■ **WHAT THIS TASK INVOLVES**: Beginning with the first line, return the material verbatim and without pictures.

■ **MATERIAL SHOWN**:

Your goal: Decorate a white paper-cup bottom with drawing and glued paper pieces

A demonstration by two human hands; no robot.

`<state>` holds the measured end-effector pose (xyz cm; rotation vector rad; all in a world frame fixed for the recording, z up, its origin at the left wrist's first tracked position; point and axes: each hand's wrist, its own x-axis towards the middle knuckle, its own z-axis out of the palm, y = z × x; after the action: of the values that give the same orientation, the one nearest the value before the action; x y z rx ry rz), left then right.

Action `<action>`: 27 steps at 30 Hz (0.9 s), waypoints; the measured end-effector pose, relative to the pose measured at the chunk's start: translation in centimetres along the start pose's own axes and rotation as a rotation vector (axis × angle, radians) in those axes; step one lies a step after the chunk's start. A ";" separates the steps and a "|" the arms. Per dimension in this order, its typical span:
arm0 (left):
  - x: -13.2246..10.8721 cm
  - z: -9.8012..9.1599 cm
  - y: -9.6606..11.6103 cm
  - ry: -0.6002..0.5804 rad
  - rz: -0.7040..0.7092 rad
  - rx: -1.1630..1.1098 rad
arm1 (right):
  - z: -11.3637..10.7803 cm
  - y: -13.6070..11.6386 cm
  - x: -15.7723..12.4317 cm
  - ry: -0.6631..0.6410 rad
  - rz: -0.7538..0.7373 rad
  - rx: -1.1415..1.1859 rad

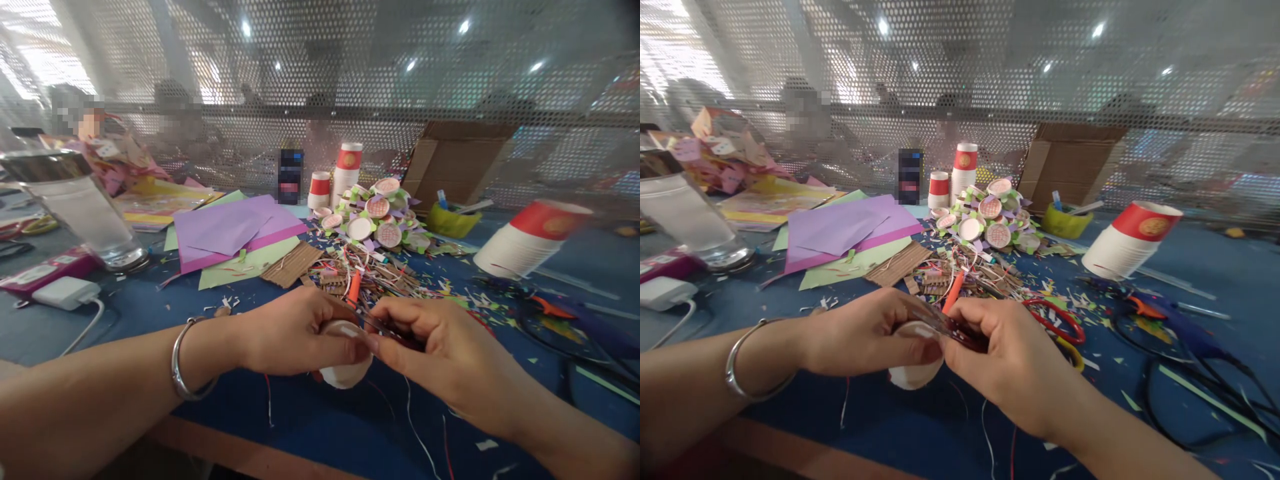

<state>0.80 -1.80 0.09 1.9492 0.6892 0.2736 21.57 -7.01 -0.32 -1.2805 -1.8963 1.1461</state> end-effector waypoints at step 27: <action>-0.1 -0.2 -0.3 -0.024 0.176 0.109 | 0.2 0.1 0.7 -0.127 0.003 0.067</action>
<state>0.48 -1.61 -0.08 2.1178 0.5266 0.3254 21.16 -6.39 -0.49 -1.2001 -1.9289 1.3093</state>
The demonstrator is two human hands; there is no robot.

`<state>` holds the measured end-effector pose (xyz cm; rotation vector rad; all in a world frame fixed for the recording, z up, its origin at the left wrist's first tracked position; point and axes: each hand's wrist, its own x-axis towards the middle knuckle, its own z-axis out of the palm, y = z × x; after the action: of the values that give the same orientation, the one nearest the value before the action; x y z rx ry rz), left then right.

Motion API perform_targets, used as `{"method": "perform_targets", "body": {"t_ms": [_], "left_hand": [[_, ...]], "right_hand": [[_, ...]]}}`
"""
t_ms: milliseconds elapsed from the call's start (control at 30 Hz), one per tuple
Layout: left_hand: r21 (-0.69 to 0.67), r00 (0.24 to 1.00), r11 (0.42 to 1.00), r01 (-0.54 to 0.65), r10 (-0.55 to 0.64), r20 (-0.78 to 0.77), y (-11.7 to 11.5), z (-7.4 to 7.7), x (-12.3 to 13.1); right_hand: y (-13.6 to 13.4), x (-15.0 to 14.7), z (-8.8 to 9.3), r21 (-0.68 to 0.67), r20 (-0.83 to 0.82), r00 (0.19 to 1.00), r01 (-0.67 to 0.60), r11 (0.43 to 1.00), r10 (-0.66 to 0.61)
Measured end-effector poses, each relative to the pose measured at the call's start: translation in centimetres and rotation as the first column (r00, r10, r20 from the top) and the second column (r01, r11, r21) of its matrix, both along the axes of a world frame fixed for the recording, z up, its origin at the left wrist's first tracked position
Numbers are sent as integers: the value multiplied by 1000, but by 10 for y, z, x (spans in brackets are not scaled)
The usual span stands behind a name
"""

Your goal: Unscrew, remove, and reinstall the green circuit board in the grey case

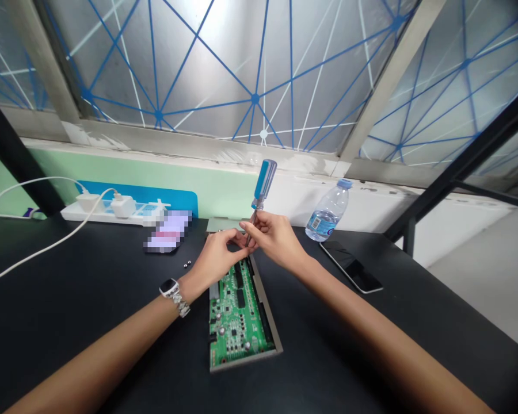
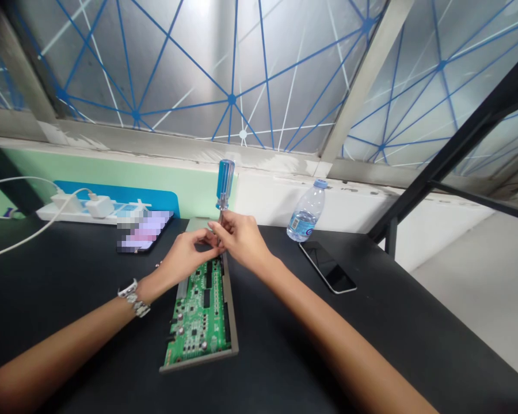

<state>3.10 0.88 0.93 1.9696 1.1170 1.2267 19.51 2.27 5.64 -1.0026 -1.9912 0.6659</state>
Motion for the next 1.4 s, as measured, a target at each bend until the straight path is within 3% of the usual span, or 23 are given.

■ **RESULT BELOW**:
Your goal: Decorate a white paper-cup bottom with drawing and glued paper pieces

A demonstration by two human hands; no robot.

`<state>` holds the measured end-effector pose (xyz cm; rotation vector rad; all in a world frame fixed for the recording, z up, its origin at the left wrist's first tracked position; point and axes: each hand's wrist, its own x-axis towards the middle knuckle, its own z-axis out of the palm, y = z × x; after the action: of the values that give the same orientation, the one nearest the value before the action; x y z rx ry rz), left then right.

Action `<action>`: 27 steps at 30 Hz (0.9 s), waypoints; the measured end-effector pose, relative to the pose measured at the chunk's start: translation in centimetres along the start pose's own axes and rotation as a rotation vector (axis × angle, radians) in those axes; step one lies a step after the chunk's start. A ";" separates the steps and a "|" the arms. Per dimension in this order, its typical span:
arm0 (left):
  - x: -13.2246..10.8721 cm
  - z: -9.8012..9.1599 cm
  - y: -9.6606..11.6103 cm
  - ry: -0.6002..0.5804 rad
  - rz: -0.7040..0.7092 rad
  - rx: -1.1630..1.1098 rad
arm1 (right):
  - z: -11.3637..10.7803 cm
  - y: -13.6070..11.6386 cm
  - x: -15.7723..12.4317 cm
  - ry: -0.6631..0.6410 rad
  - rz: -0.7538..0.7373 rad
  - rx: -1.1415..1.1859 rad


<state>0.80 -1.80 0.09 1.9492 0.6892 0.2736 21.57 -7.01 -0.32 -1.2805 -1.8963 1.1461</state> end-effector waypoints at step 27: <action>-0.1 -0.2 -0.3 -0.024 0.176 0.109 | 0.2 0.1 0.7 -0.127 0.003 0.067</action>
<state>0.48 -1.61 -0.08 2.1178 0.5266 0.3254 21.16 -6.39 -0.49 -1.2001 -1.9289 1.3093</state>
The demonstrator is two human hands; there is no robot.

`<state>` holds the measured end-effector pose (xyz cm; rotation vector rad; all in a world frame fixed for the recording, z up, its origin at the left wrist's first tracked position; point and axes: each hand's wrist, its own x-axis towards the middle knuckle, its own z-axis out of the palm, y = z × x; after the action: of the values that give the same orientation, the one nearest the value before the action; x y z rx ry rz), left then right.

Motion API perform_targets, used as `{"method": "perform_targets", "body": {"t_ms": [_], "left_hand": [[_, ...]], "right_hand": [[_, ...]]}}`
"""
t_ms: milliseconds elapsed from the call's start (control at 30 Hz), one per tuple
Layout: left_hand: r21 (-0.69 to 0.67), r00 (0.24 to 1.00), r11 (0.42 to 1.00), r01 (-0.54 to 0.65), r10 (-0.55 to 0.64), r20 (-0.78 to 0.77), y (-11.7 to 11.5), z (-7.4 to 7.7), x (-12.3 to 13.1); right_hand: y (-13.6 to 13.4), x (-15.0 to 14.7), z (-8.8 to 9.3), r21 (-0.68 to 0.67), r20 (-0.83 to 0.82), r00 (0.19 to 1.00), r01 (-0.67 to 0.60), r11 (0.43 to 1.00), r10 (-0.66 to 0.61)
Measured end-effector poses, each relative to the pose measured at the call's start: translation in centimetres and rotation as the first column (r00, r10, r20 from the top) and the second column (r01, r11, r21) of its matrix, both along the axes of a world frame fixed for the recording, z up, its origin at the left wrist's first tracked position
Numbers are sent as integers: the value multiplied by 1000, but by 10 for y, z, x (spans in brackets are not scaled)
The usual span stands behind a name
"""

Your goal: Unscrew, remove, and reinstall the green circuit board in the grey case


<state>3.10 0.88 0.93 1.9696 1.1170 1.2267 19.51 2.27 5.64 -1.0026 -1.9912 0.6659</state>
Motion for the next 1.4 s, as measured, a target at each bend until the straight path is within 3% of the usual span, or 23 are given.

This exercise has been worked through to completion.